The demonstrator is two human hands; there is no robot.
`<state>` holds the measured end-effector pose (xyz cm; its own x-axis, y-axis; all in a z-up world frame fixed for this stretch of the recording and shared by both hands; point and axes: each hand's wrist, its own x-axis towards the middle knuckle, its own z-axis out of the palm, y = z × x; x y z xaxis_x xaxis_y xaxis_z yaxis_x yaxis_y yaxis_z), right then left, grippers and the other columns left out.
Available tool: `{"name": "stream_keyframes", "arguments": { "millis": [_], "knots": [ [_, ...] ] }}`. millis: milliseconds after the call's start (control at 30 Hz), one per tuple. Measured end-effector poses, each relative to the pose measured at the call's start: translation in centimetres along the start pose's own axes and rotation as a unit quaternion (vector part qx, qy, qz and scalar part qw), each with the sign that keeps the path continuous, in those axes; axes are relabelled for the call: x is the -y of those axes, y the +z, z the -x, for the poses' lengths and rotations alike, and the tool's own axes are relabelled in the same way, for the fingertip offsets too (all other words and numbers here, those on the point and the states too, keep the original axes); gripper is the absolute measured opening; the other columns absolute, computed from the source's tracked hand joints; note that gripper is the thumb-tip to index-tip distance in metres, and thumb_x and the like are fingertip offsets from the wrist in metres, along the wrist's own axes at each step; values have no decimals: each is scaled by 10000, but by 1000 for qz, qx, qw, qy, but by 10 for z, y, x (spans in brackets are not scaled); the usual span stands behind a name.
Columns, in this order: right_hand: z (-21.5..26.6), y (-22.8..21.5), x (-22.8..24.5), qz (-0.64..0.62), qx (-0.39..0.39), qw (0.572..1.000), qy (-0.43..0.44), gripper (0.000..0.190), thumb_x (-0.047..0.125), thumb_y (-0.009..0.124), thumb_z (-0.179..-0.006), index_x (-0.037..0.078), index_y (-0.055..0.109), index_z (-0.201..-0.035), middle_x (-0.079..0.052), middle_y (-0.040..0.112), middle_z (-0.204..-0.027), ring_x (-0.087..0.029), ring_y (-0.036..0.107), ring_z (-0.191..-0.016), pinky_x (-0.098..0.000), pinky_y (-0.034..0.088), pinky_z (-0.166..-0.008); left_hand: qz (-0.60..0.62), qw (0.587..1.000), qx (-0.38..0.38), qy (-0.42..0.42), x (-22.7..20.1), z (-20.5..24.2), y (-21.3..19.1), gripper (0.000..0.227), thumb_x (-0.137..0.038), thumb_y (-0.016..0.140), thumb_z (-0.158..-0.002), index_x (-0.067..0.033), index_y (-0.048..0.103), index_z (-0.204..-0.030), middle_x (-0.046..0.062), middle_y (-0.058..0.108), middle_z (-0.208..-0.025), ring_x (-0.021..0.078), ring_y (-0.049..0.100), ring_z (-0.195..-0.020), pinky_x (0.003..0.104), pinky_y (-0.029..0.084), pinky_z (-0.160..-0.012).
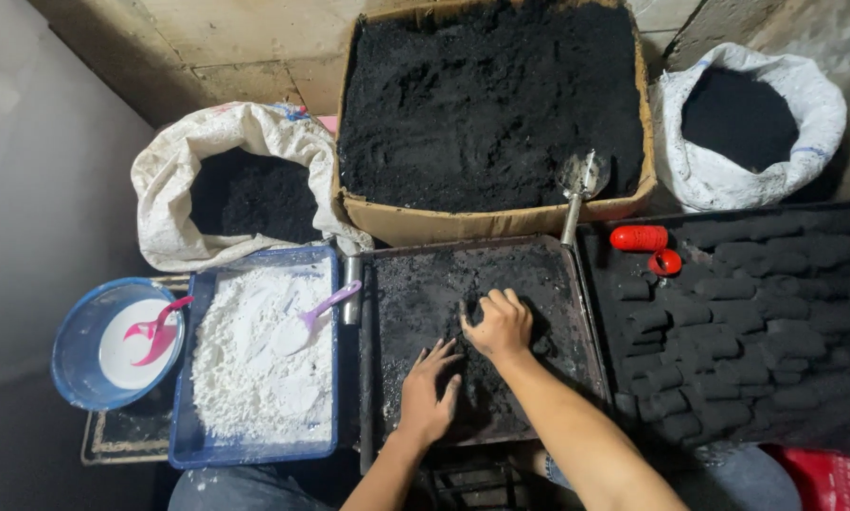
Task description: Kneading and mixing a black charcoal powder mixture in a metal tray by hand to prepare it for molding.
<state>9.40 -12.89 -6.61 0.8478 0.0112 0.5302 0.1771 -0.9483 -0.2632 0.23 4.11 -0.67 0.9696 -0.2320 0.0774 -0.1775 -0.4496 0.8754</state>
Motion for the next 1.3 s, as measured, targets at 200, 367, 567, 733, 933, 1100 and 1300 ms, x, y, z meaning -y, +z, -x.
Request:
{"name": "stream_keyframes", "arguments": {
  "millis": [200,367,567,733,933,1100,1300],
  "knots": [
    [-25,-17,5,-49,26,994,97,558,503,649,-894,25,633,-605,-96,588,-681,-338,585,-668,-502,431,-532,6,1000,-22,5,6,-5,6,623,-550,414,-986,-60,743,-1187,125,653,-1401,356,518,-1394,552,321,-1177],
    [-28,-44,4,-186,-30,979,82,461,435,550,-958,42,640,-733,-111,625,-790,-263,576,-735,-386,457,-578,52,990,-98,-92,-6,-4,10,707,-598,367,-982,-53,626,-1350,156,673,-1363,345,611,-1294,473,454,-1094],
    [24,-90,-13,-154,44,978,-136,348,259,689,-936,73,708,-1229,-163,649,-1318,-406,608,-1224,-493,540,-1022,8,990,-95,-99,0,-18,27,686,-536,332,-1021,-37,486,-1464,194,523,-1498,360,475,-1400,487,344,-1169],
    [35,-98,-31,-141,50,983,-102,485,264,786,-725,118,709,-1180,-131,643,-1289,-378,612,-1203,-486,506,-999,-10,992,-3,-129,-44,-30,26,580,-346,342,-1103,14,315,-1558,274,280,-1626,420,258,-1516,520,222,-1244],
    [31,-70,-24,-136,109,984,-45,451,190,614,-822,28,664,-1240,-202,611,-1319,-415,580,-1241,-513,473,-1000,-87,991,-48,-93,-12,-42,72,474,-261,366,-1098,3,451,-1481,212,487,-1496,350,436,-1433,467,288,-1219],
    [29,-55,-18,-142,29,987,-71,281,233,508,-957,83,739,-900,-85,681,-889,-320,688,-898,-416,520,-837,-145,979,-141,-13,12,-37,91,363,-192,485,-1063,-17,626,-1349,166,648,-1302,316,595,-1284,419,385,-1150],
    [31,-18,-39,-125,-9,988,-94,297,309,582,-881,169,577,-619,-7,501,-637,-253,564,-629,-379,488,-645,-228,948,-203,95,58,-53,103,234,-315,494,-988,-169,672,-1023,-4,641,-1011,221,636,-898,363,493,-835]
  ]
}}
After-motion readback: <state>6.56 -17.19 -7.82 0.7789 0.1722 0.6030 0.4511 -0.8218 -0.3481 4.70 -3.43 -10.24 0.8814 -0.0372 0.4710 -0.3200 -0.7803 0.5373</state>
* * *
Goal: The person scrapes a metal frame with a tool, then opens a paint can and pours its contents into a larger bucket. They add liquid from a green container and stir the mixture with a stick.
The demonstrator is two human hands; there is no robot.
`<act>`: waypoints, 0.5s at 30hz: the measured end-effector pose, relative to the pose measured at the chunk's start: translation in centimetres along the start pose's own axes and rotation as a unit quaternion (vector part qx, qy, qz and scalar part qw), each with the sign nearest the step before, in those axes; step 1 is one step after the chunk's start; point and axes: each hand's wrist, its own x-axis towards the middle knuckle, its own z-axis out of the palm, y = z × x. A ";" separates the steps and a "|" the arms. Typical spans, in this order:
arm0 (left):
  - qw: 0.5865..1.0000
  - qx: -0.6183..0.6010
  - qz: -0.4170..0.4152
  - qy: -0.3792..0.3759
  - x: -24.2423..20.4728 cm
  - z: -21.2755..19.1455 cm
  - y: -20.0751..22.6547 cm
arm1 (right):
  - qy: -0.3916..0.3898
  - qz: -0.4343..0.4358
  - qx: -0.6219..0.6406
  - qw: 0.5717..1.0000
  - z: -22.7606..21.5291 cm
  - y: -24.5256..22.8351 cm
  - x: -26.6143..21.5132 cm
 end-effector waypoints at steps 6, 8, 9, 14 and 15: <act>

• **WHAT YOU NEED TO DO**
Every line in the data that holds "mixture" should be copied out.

• **SOLUTION TO THIS TASK**
Task description: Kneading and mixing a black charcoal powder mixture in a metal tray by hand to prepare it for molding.
Goal: The person scrapes a metal frame with a tool, then opens a paint can and pours its contents into a larger bucket. They add liquid from a green container and stir the mixture with a stick.

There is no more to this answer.